J Biomed Inform. 2017 Aug;72:132-139. doi: 10.1016/j.jbi.2017.06.017. Epub 2017 Jun 16.
A crucial and limiting factor in data reuse is the lack of accurate, structured, and complete descriptions of data, known as metadata. Towards improving the quantity and quality of metadata, we propose a novel metadata prediction framework to learn associations from existing metadata that can be used to predict metadata values. We evaluate our framework in the context of experimental metadata from the Gene Expression Omnibus (GEO). We applied four rule mining algorithms to the most common structured metadata elements (sample type, molecular type, platform, label type and organism) from over 1.3million GEO records. We examined the quality of well supported rules from each algorithm and visualized the dependencies among metadata elements. Finally, we evaluated the performance of the algorithms in terms of accuracy, precision, recall, and F-measure. We found that PART is the best algorithm outperforming Apriori, Predictive Apriori, and Decision Table. All algorithms perform significantly better in predicting class values than the majority vote classifier. We found that the performance of the algorithms is related to the dimensionality of the GEO elements. The average performance of all algorithm increases due of the decreasing of dimensionality of the unique values of these elements (2697 platforms, 537 organisms, 454 labels, 9 molecules, and 5 types). Our work suggests that experimental metadata such as present in GEO can be accurately predicted using rule mining algorithms. Our work has implications for both prospective and retrospective augmentation of metadata quality, which are geared towards making data easier to find and reuse.

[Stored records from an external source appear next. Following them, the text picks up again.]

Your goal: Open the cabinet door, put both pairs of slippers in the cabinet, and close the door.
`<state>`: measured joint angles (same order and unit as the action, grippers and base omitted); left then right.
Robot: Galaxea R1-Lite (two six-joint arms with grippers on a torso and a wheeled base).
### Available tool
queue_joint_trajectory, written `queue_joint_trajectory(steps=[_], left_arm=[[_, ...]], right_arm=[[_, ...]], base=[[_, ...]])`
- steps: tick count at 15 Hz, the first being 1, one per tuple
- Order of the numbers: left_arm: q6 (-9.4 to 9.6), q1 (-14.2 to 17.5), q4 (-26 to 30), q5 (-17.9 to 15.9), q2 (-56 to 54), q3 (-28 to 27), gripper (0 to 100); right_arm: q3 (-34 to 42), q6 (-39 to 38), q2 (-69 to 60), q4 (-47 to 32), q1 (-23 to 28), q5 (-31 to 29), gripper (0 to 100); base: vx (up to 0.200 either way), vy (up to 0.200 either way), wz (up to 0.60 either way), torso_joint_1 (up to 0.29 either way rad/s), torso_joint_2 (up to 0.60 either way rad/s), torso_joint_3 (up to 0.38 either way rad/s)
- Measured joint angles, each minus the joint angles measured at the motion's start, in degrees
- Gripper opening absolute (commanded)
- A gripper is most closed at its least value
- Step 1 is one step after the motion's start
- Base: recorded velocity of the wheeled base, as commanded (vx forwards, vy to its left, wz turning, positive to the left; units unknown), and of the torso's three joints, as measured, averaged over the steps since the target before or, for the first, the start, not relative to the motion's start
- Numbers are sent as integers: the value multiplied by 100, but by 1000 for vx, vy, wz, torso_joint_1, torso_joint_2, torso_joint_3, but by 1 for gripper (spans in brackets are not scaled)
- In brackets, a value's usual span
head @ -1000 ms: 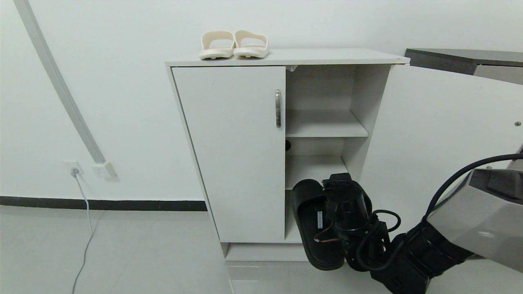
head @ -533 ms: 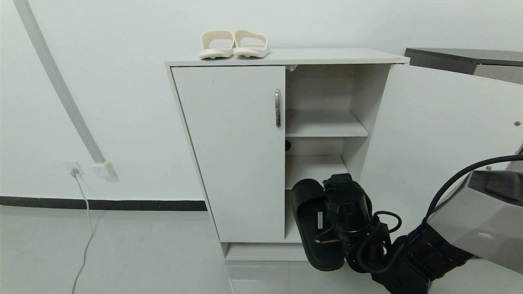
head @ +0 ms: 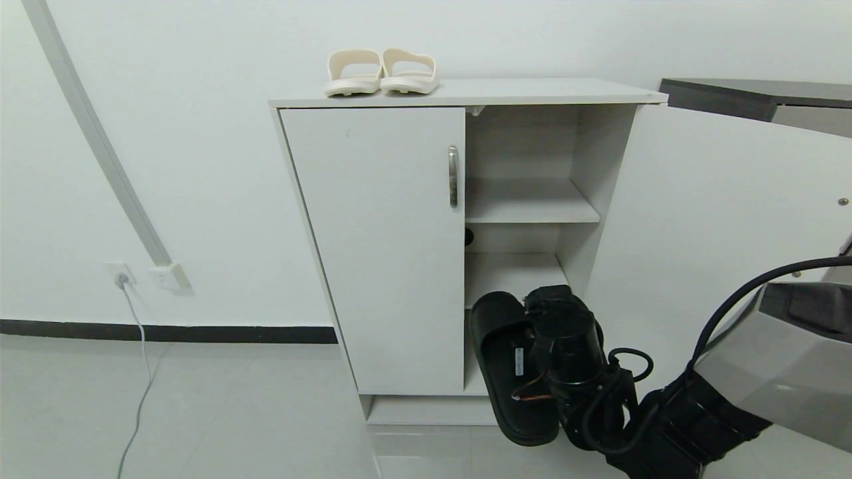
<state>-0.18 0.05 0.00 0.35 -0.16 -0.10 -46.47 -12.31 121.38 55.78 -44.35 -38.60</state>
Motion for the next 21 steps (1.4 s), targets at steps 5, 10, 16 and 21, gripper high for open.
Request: queue_joint_trajectory(steps=[5, 10, 16, 21], left_arm=[[-55, 5, -5, 66, 0, 10, 0], [-66, 9, -7, 60, 0, 10, 0], [-66, 11, -10, 57, 2, 10, 0], [-50, 20, -10, 57, 5, 10, 0]], right_arm=[[-267, -52, 144, 22, -74, -40, 0], [-389, -115, 340, 0, -74, -60, 0], [-383, -115, 382, -1, -79, -62, 0], [-366, -121, 384, 13, -104, -49, 0]], base=[[0, 0, 0, 0, 0, 0], [0, -80, 0, 1, 1, 1], [0, -133, 0, 2, 2, 2], [0, 0, 0, 0, 0, 0]])
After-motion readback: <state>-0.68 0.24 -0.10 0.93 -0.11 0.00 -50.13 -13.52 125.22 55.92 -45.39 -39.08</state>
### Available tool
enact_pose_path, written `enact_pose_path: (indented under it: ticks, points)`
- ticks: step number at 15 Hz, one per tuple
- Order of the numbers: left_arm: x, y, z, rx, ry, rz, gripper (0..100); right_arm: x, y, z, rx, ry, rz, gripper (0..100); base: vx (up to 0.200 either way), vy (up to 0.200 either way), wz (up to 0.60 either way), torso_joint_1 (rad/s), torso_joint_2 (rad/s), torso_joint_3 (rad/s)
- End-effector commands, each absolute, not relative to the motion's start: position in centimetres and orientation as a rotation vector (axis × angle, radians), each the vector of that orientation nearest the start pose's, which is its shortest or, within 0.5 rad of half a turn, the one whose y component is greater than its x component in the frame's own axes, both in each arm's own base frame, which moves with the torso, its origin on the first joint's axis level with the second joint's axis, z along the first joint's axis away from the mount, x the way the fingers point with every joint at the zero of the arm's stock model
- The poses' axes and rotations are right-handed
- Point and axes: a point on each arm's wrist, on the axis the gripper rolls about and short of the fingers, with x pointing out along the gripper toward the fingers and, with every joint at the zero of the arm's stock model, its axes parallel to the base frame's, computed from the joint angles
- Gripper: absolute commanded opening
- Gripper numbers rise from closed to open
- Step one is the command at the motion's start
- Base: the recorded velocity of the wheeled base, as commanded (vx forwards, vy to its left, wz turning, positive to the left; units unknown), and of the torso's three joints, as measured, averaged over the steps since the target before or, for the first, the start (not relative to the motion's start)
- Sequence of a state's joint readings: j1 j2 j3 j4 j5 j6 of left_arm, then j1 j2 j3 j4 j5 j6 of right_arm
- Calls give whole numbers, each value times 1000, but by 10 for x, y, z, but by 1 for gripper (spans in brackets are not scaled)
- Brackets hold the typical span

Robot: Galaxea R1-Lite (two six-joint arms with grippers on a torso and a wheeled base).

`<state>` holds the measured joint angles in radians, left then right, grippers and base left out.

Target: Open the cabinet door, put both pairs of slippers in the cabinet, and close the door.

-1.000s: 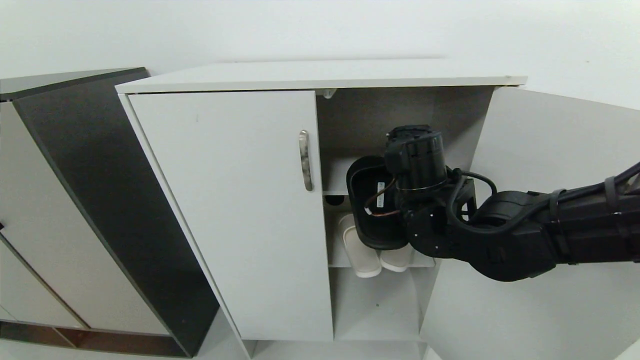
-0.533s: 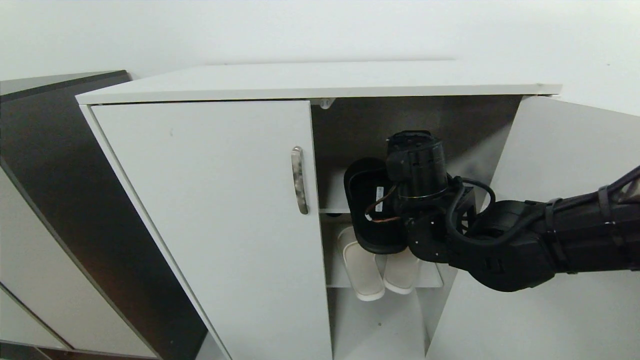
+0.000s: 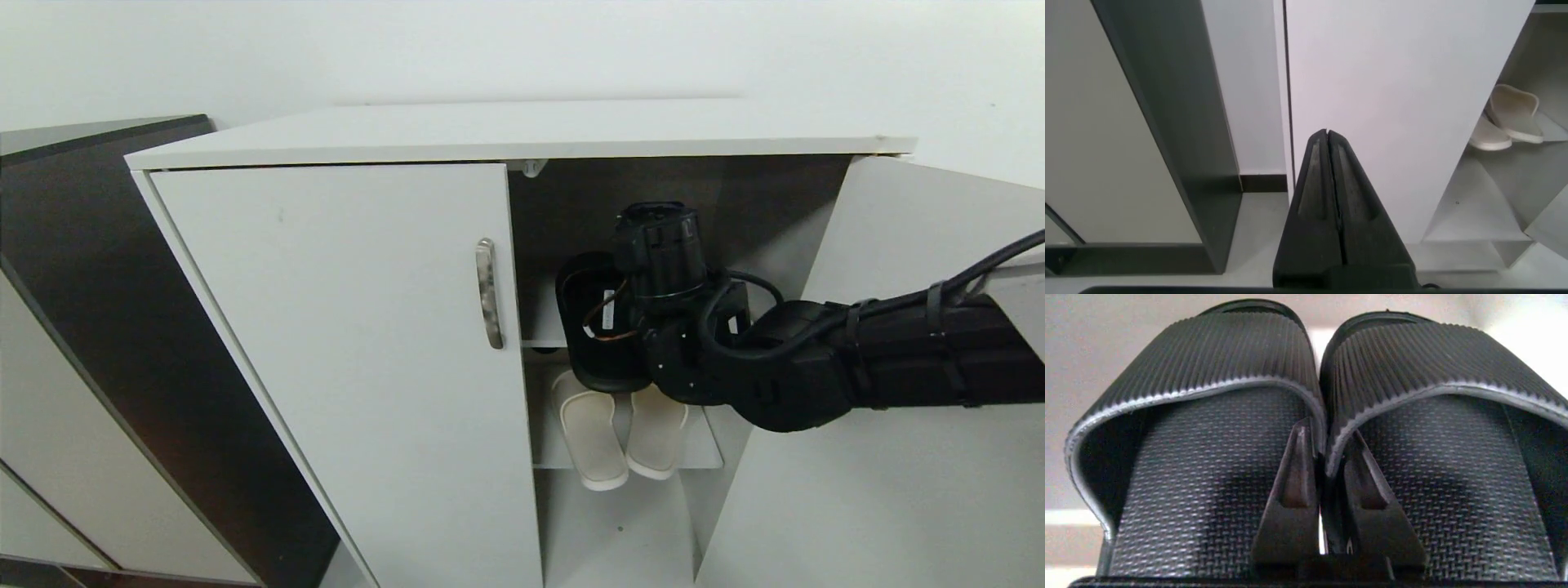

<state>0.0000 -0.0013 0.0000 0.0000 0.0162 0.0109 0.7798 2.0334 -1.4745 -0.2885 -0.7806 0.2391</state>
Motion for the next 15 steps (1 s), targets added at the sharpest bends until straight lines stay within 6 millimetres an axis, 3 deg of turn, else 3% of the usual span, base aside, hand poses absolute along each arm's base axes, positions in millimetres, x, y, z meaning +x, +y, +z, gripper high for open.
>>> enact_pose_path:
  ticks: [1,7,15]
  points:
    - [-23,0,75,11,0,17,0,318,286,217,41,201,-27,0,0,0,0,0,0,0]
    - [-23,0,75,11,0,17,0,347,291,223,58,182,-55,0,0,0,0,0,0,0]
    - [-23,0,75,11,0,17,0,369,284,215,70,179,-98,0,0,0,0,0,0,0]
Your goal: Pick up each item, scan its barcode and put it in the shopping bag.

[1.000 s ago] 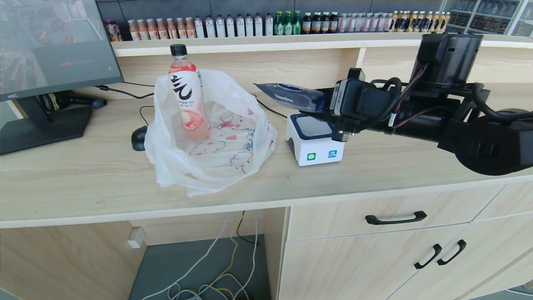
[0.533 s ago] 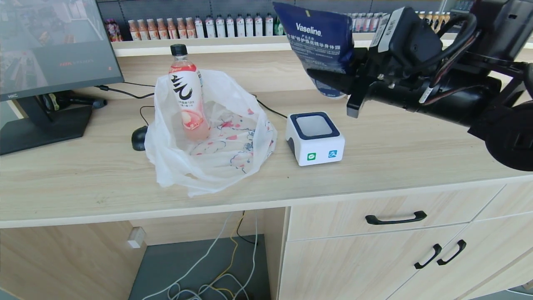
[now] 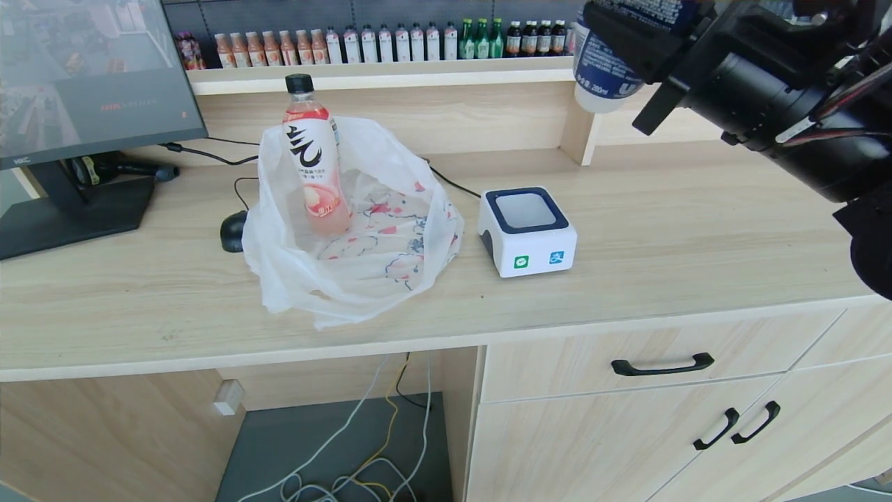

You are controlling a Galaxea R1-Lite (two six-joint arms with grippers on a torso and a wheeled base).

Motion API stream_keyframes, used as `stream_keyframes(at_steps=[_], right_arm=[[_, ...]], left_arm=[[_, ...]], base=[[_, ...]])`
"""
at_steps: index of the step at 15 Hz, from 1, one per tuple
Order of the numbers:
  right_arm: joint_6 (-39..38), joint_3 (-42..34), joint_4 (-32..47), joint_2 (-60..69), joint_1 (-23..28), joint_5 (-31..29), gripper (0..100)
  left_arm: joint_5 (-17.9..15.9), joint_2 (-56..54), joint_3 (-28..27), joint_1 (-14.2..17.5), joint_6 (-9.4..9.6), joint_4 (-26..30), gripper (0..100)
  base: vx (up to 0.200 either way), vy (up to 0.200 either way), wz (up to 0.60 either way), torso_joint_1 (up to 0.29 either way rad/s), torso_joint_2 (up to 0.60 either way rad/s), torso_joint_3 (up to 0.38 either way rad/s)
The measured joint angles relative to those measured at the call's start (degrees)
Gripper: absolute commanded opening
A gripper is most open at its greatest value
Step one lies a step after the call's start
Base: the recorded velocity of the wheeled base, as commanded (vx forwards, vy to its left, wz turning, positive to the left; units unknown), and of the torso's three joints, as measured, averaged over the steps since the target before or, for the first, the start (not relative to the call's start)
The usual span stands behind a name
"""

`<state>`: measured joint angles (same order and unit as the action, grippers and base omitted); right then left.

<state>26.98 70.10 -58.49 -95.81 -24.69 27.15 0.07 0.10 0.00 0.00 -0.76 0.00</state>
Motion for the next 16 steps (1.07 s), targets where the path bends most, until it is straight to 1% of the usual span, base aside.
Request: stream_keyframes(at_steps=[3, 5, 6, 9, 11, 12, 13, 14, 16], right_arm=[[-7.57, -5.9, -9.61, 0.6, 2.43, -4.55, 0], [-13.1, -10.51, -15.38, 0.85, 3.08, -11.06, 0], [-14.53, -12.76, -16.92, 1.05, 3.17, -12.65, 0], [-16.31, -20.91, -19.02, 2.5, 3.3, -14.84, 0], [-16.38, -27.88, -19.46, 4.3, 3.28, -16.07, 0], [-16.38, -31.38, -19.92, 5.21, 3.17, -17.96, 0], [-16.42, -34.49, -22.49, 5.88, 3.08, -20.53, 0], [-16.45, -36.06, -24.88, 6.1, 3.08, -21.96, 0], [-16.18, -36.72, -29.61, 4.92, 2.76, -23.7, 0]], left_arm=[[0.0, 0.0, 0.0, 0.0, -0.02, 0.0, 100], [0.0, 0.0, 0.0, 0.0, -0.02, 0.0, 100], [0.0, 0.0, 0.0, 0.0, -0.02, 0.0, 100], [0.0, 0.0, 0.0, 0.0, 0.0, 0.0, 100], [0.0, 0.0, 0.0, 0.0, 0.0, 0.0, 100], [0.02, 0.0, 0.0, 0.0, -0.02, 0.0, 100], [0.0, 0.0, 0.0, 0.0, 0.0, 0.0, 100], [0.0, 0.0, 0.0, 0.0, 0.02, 0.0, 100], [0.0, 0.0, 0.0, 0.0, 0.0, 0.0, 100]], base=[[0.0, 0.0, 0.0, 0.0, 0.0, 0.0], [0.0, 0.0, 0.0, 0.0, 0.0, 0.0], [0.0, 0.0, 0.0, 0.0, 0.0, 0.0], [0.0, 0.0, 0.0, 0.0, 0.0, 0.0], [0.0, 0.0, 0.0, 0.0, 0.0, 0.0], [0.0, 0.0, 0.0, 0.0, 0.0, 0.0], [0.0, 0.0, 0.0, 0.0, 0.0, 0.0], [0.0, 0.0, 0.0, 0.0, 0.0, 0.0], [0.0, 0.0, 0.0, 0.0, 0.0, 0.0]])
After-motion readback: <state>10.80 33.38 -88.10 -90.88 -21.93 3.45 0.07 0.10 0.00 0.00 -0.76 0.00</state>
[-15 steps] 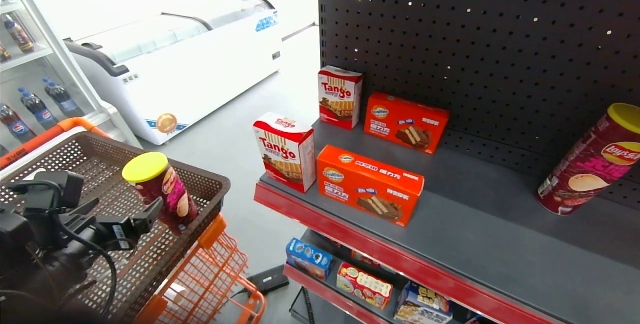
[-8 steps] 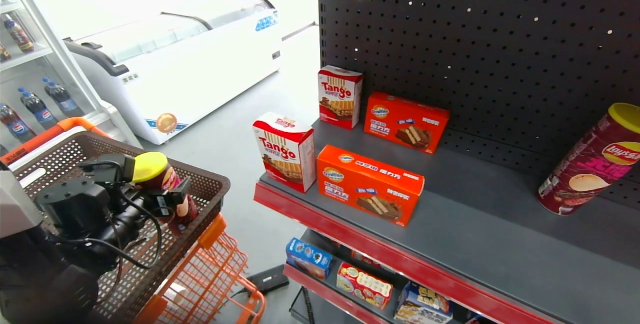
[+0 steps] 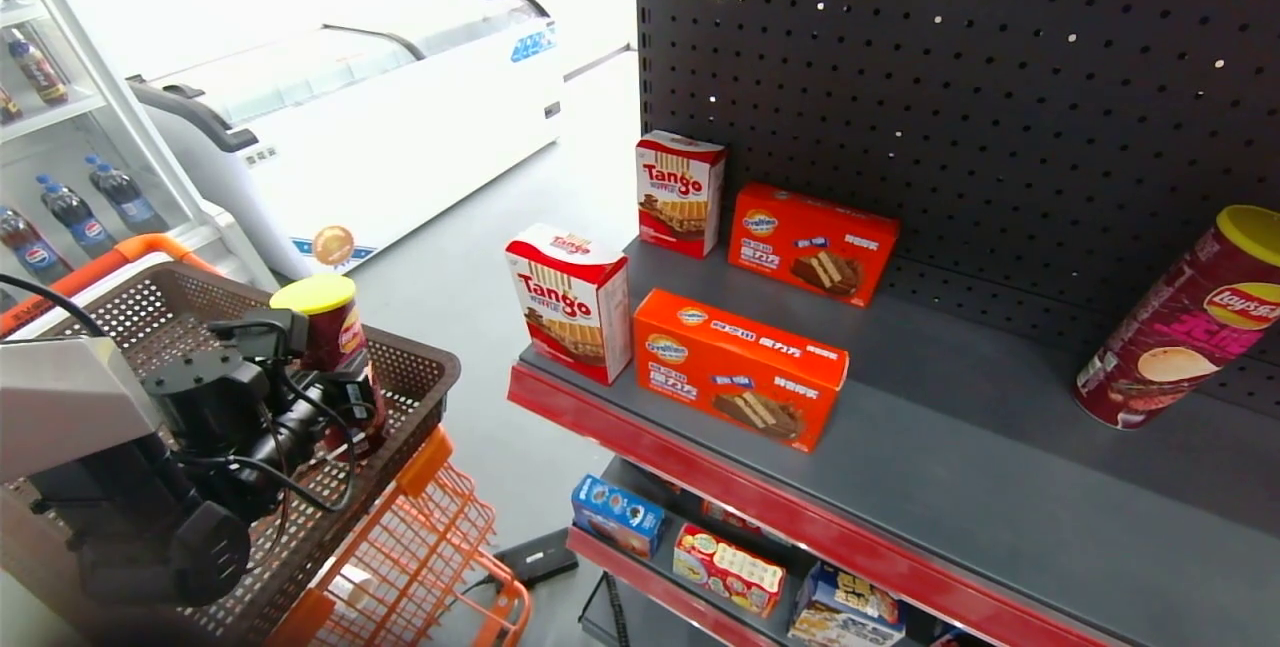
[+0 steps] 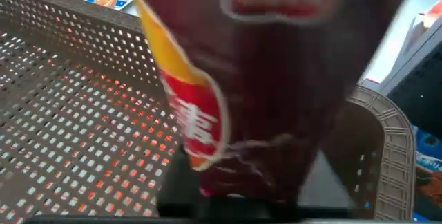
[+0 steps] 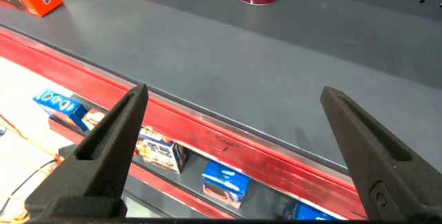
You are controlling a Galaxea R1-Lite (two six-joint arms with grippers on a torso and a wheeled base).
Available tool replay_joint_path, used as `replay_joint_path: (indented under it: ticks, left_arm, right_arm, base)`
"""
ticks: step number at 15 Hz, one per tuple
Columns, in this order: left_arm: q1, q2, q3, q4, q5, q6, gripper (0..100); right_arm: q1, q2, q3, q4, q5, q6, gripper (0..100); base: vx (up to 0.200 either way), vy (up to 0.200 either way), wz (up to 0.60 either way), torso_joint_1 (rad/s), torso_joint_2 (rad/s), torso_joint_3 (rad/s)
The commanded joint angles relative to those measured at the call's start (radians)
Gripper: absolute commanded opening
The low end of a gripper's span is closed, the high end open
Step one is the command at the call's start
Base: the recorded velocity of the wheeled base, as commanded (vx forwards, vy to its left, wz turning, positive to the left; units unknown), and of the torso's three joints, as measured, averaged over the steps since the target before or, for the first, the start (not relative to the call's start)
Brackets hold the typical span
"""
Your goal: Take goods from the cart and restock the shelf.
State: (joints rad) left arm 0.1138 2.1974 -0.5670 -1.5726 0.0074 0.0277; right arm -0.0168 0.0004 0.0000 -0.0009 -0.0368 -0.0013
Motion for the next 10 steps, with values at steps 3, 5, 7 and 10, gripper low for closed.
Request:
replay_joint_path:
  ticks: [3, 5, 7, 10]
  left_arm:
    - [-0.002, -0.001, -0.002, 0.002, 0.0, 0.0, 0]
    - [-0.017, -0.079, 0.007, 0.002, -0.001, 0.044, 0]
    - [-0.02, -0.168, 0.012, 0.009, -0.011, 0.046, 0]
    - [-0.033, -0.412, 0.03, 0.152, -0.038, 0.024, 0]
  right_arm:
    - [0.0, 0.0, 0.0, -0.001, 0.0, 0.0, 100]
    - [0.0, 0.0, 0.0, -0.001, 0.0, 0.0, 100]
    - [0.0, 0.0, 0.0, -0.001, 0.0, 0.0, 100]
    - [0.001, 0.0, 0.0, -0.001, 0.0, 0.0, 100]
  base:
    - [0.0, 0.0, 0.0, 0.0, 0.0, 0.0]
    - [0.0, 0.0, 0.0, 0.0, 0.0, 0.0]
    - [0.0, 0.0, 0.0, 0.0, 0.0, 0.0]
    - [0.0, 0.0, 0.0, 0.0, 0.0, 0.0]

数据重用中的一个关键限制因素是缺乏对数据的准确、结构化和完整描述,即元数据。为了提高元数据的数量和质量,我们提出了一种新颖的元数据预测框架,以从现有元数据中学习关联,从而可用于预测元数据值。我们在来自基因表达综合数据库(GEO)的实验性元数据背景下评估了我们的框架。我们将四种规则挖掘算法应用于来自超过130万条GEO记录中最常见的结构化元数据元素(样本类型、分子类型、平台、标签类型和生物体)。我们检查了每种算法中得到充分支持的规则的质量,并直观展示了元数据元素之间的依赖性关系。最后,我们从准确性、精确性、召回率和F值方面评估了算法的性能。我们发现PART是优于Apriori、Predictive Apriori和决策表的最佳算法。所有算法在预测类别值方面的表现都明显优于多数投票分类器。我们发现算法的性能与GEO元素的维度有关。由于这些元素唯一值的维度降低(2697个平台、537个生物体、454个标签、9种分子和5种类型),所有算法的平均性能有所提高。我们的工作表明,使用规则挖掘算法可以准确预测GEO中存在的实验性元数据。我们的工作对前瞻性和回顾性提高元数据质量都有影响,这有助于使数据更易于查找和重用。